Is your body the same in winter, spring, summer and fall?
The answer has little to do with getting colder or hotter, but rather with the biological changes you experience 365 days a year.
In winter you are more prone to gaining weight and acne, for example, and in spring your metabolism fluctuates markedly as it recovers from a prolonged period of increased inactivity.
But the body oscillates during the year have not been studied enough and understanding them well could have a great impact on our health caresay experts consulted by BBC Mundo.
In fact, it is not even entirely clear that our body is able to recognize the four seasons of the year.
Winter and spring
“Since we are children, they tell us about four seasons a year. But what does our biology say about this?
That was the question Michael Snyder, director of genomics and personalized medicine at Stanford University in California, asked himself before undertaking a special experiment.
Snyder and his team monitored more than 100 residents of this US state for four years. They wanted to know the changes their bodies underwent according to the season of the year.
To their surprise, the examinees they only perceived two seasons and not four, as many of us might expect.
“The molecular fluctuations of these people occurred in only two patterns that coincide with the beginning of winter, in December-January (in the northern hemisphere), and in May during spring,” Snyder tells BBC Mundo.
In winter our metabolism slows down, since we are less active, and this makes us more likely to gain weight. As well increase the markers of hypertension and the possibility dand suffer from acne.
In spring, on the other hand, a “high” of the metabolism is observed as we recover from the inactivity of winter and, in addition, we suffer more allergies and asthma, so our bio-inflammatory markers also increase and stay that way for much of the summer.
“That some people, like those in our study, are only able to” react “to 2 stations and not 4 is very important because this information can improve health management“, Says Snyder.
“If we confirm in advance that cardiovascular markers will be worse during the winter, perhaps it is a good idea to plan our diet better and force ourselves to do more physical exercise,” the specialist analyzes.
In winter, also more resistant
It is known that in winter we catch colds and get more respiratory viruses. This is largely explained by how our body reacts during this season.
“In winter our body favors survival and virus replication. This is due to the fact that our immunity is less prepared for humidity, cold and less light ”, explains to BBC Mundo Dr. Silvia Sánchez-Ramón, professor of immunology at the San Carlos Clinical Hospital in Madrid, Spain.
But this also makes our immune response more powerful, according to the immunologist.
“Knowing how our body and immune system behave allows us to determine, for example, the best time to schedule a vaccination campaign,” adds Sánchez-Ramón.
“In the same way, it has been proven that C-reactive protein, the one that reacts to inflammation, is more active in winter; when it is normally kept at low levels ”, continues the expert.

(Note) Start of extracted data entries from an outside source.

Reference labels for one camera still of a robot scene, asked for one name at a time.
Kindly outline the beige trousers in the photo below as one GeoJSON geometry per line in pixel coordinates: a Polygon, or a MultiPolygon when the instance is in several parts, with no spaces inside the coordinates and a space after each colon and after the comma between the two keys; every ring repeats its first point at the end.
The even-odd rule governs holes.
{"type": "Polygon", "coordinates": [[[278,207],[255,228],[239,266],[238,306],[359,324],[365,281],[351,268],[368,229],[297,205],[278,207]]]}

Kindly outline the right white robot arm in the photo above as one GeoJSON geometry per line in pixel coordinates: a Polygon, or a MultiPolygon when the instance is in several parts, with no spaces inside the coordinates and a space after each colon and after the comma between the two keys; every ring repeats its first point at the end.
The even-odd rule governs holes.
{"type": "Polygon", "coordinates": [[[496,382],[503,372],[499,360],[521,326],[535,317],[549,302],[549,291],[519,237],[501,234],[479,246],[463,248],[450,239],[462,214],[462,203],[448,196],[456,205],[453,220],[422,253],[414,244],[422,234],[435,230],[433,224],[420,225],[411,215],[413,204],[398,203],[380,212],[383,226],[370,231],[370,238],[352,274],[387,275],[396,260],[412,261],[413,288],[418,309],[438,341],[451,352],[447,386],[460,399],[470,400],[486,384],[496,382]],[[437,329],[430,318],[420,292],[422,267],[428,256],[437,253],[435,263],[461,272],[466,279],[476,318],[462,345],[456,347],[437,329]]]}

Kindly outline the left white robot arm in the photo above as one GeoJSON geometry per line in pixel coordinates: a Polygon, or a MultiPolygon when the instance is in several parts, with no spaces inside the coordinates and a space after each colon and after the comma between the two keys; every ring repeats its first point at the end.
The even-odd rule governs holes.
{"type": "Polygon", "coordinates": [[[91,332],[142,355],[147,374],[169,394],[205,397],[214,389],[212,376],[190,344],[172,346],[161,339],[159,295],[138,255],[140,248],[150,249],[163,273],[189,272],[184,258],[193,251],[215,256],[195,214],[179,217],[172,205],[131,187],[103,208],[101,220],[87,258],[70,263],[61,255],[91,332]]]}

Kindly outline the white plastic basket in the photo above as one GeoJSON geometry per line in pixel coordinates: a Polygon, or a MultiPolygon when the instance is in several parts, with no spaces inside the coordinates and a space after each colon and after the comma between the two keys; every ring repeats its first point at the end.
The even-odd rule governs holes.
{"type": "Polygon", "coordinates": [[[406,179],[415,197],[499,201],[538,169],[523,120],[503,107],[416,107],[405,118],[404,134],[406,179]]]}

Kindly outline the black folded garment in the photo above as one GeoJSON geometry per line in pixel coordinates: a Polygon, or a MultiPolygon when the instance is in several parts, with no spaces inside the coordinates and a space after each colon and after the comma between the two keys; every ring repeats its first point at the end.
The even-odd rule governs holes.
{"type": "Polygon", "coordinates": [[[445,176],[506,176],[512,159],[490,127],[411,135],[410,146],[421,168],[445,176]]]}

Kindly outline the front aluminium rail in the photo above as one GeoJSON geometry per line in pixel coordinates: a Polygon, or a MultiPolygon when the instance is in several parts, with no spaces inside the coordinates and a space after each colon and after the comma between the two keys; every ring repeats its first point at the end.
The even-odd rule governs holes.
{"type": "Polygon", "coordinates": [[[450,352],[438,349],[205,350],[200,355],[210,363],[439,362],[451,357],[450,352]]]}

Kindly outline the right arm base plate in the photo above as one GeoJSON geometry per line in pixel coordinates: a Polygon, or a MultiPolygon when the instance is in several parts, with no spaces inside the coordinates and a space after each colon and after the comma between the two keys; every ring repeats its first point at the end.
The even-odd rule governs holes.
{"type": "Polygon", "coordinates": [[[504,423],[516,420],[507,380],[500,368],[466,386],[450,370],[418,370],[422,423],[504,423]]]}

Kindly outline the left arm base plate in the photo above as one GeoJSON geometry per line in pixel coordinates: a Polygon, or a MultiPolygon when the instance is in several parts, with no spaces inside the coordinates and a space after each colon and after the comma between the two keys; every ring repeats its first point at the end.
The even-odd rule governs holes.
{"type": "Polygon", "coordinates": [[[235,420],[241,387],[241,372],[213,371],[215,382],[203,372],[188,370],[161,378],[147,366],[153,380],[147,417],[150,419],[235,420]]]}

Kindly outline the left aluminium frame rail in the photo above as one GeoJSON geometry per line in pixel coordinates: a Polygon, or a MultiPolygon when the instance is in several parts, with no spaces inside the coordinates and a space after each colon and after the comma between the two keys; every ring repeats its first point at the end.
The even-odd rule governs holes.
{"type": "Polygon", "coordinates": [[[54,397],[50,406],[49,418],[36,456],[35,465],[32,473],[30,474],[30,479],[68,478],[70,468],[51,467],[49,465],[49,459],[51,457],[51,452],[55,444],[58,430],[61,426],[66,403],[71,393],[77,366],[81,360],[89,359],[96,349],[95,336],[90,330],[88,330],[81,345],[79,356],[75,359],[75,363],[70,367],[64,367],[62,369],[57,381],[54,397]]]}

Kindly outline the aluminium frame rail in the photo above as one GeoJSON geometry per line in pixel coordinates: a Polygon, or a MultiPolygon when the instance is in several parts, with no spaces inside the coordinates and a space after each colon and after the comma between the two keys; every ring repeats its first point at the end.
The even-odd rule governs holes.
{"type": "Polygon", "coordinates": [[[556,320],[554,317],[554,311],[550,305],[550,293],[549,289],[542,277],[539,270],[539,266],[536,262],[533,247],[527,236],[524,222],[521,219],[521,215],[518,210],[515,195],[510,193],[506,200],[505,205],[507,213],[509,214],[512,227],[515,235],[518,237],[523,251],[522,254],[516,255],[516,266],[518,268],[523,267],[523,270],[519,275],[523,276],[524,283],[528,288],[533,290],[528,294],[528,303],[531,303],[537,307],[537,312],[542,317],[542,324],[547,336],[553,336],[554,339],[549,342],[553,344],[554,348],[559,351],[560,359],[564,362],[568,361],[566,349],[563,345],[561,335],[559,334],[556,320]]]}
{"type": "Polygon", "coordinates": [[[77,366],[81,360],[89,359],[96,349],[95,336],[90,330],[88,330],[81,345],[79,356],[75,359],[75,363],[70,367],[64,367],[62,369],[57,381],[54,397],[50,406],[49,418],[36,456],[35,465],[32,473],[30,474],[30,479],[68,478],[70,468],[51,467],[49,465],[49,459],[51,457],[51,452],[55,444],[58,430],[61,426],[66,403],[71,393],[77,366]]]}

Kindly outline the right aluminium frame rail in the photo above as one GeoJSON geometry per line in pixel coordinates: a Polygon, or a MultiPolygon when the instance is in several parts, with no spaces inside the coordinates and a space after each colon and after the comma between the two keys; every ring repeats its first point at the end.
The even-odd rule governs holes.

In this sense, although the specialist cannot confirm whether the same phenomenon occurs in other populations as in the Stanford study – which only perceives two seasons and not four – she does recognize that, at the molecular level, the The immune system works with a certain “bi-seasonality”.
The need to find more patterns
Sánchez-Ramón and Snyder agree that the identification of biological patterns during the year needs further investigation.
“A poor diet and low in nutrients like vitamin D is known to affect our response to infections, but less is known about which remedies favor a better immune response. There is no magic formula because the patterns are not studied sufficiently“Says Sánchez-Ramón.
Along the same lines, Snyder believes that, in general, “doctors do not try to follow common patterns of health in people. They tell us what is right or wrong, but there is not much information about how to anticipate potential problems or illnesses“.
For this reason, Snyder believes that studies like his should be replicated around the world to find out how the biology of people changes in different climates.
“What works for someone in California to monitor health might be different for a Chicago resident,” says Snyder.
“Using big data and advanced technologies to identify health patterns will greatly improve the treatment and diagnosis of cardiovascular and infectious diseases, for example. This will be a big boost for medicine and health measurement in the future“, Concludes the expert.